**Work instruction:** In the material beneath, how many lines contain the word "from"? Give the count alone.

**Available records:**
»»
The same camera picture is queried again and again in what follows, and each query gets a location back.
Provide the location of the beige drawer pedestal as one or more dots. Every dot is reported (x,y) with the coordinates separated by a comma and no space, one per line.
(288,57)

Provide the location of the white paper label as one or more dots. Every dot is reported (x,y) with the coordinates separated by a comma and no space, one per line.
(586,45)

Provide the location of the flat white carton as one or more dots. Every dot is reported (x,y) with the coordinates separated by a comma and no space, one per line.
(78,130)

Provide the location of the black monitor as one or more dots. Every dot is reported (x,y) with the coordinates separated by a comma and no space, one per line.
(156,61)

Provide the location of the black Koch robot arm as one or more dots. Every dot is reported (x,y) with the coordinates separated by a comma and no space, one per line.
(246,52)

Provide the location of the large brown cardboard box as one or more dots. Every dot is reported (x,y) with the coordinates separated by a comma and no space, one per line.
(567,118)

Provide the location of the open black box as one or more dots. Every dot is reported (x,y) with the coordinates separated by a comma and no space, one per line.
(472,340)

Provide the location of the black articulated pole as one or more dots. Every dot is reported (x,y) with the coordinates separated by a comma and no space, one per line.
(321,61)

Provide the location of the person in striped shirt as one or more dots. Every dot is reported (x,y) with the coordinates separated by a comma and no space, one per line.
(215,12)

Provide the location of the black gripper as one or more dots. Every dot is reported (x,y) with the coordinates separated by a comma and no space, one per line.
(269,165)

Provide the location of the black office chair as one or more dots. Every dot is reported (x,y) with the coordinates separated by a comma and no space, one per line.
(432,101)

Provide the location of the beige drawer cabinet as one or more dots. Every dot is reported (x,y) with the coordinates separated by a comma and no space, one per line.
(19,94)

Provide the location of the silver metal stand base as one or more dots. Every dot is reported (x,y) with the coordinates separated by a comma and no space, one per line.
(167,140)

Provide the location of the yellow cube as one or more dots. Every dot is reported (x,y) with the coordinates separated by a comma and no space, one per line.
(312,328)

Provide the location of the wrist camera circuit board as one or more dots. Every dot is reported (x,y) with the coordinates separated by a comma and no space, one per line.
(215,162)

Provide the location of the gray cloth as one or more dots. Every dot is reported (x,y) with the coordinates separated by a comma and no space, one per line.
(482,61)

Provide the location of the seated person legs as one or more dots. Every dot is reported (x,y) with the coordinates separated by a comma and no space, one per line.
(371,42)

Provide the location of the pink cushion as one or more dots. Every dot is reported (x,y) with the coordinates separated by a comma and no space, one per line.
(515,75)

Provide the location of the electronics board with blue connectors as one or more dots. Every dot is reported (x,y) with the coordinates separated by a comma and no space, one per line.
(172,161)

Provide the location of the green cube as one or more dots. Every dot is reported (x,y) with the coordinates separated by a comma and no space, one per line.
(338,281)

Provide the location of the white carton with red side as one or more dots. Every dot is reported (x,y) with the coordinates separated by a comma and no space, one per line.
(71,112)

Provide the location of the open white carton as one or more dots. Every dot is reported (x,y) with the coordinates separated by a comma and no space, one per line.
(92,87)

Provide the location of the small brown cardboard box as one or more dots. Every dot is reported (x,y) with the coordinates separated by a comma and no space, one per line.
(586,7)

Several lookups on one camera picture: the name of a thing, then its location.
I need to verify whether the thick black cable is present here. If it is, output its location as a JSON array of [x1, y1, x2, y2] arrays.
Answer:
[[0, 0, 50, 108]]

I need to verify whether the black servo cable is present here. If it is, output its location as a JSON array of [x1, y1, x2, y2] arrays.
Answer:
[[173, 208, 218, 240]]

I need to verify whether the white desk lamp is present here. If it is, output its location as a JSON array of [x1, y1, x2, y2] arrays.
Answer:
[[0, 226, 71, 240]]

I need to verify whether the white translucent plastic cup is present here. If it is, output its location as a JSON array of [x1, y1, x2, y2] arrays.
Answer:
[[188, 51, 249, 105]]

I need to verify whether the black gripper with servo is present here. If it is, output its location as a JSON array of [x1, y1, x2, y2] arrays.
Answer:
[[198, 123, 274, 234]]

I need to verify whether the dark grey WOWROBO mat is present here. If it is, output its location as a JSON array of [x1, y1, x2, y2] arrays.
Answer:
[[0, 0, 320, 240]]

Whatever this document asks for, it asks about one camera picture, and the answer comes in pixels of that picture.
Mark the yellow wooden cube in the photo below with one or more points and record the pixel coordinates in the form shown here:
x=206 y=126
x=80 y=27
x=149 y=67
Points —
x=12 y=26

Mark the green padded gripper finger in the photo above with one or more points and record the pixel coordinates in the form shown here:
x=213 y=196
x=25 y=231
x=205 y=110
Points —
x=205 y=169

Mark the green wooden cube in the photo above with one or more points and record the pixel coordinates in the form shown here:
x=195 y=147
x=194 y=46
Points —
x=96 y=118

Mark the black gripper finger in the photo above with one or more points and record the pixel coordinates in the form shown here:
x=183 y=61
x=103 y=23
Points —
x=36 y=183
««
»»
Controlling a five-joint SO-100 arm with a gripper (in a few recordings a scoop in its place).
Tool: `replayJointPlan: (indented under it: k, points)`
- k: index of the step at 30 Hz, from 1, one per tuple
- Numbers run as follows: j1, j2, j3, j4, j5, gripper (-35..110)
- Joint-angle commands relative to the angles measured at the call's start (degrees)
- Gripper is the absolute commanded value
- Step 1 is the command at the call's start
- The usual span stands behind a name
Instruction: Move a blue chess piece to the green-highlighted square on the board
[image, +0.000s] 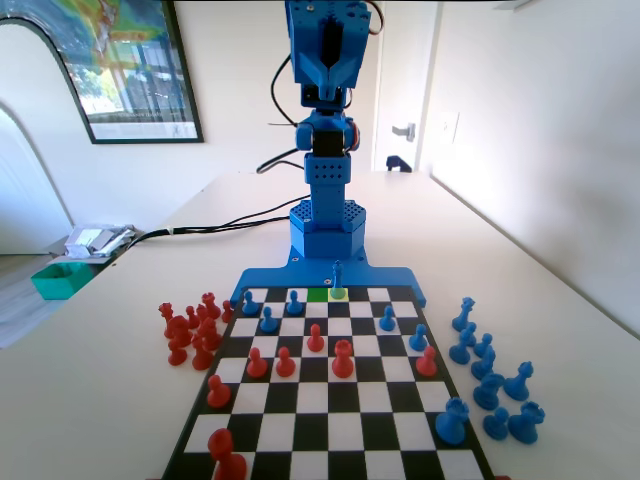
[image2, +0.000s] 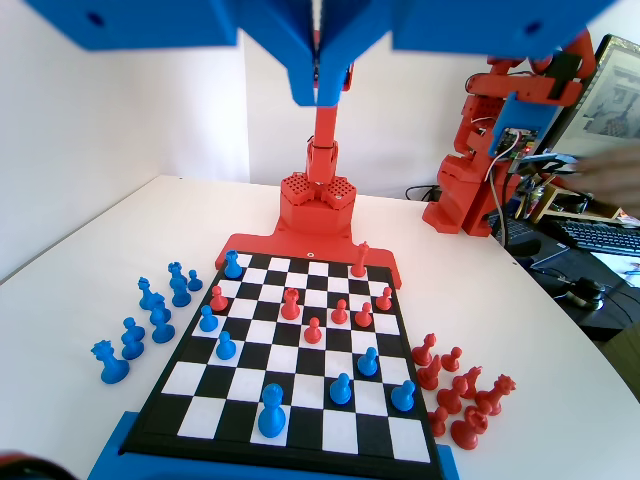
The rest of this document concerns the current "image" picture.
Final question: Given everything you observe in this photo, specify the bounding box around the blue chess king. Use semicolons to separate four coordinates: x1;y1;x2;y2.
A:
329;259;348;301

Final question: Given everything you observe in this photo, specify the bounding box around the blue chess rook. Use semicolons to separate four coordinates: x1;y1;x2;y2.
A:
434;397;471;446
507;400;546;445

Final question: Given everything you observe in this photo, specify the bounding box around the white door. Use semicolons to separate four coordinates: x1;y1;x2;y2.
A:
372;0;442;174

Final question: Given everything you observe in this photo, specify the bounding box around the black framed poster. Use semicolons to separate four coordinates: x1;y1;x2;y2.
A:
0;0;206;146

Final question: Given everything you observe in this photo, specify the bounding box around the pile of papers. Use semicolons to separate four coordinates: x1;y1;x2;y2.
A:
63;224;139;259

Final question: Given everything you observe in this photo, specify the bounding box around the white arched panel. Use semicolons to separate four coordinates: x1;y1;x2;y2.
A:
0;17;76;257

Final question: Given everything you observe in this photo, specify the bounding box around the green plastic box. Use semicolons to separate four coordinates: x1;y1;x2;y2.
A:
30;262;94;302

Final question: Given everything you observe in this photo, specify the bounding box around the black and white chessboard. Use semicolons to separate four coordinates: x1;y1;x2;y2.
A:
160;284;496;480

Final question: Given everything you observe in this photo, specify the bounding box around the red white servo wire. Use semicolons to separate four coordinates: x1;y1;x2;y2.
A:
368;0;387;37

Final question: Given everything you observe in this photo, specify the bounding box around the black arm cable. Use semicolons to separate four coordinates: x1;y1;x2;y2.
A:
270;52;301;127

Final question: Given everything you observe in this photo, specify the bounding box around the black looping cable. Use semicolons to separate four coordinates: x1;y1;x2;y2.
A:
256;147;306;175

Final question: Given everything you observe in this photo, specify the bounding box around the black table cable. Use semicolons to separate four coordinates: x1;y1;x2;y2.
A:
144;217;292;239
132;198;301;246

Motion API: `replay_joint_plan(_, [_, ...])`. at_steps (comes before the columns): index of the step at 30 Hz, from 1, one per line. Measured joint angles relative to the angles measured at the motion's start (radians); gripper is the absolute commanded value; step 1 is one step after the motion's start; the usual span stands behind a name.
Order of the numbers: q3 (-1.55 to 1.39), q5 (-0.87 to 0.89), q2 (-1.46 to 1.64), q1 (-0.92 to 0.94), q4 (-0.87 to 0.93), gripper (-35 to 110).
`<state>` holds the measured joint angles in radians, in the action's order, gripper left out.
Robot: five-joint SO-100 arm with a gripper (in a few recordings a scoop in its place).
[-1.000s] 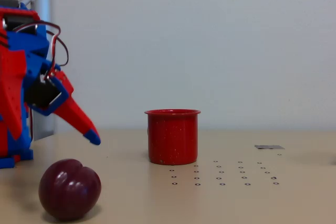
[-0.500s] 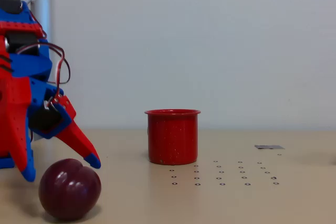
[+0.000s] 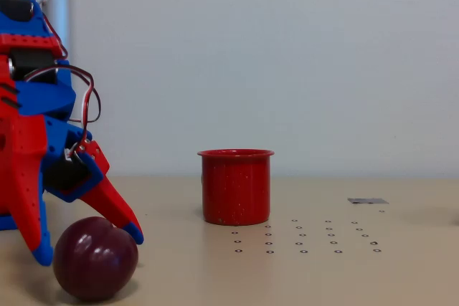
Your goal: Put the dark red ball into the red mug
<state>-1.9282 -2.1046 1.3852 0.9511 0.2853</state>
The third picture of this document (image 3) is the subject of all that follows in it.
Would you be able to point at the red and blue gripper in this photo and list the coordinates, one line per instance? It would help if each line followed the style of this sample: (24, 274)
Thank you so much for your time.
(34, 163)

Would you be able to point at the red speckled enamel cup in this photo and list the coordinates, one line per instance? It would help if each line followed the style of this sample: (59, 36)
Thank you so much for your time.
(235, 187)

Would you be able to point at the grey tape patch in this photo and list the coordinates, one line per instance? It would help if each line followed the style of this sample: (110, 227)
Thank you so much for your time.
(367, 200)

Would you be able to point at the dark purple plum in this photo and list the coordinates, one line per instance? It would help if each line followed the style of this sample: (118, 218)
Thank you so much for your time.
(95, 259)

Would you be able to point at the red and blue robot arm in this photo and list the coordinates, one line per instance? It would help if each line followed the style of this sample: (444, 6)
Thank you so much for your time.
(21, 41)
««
**Answer section:** 2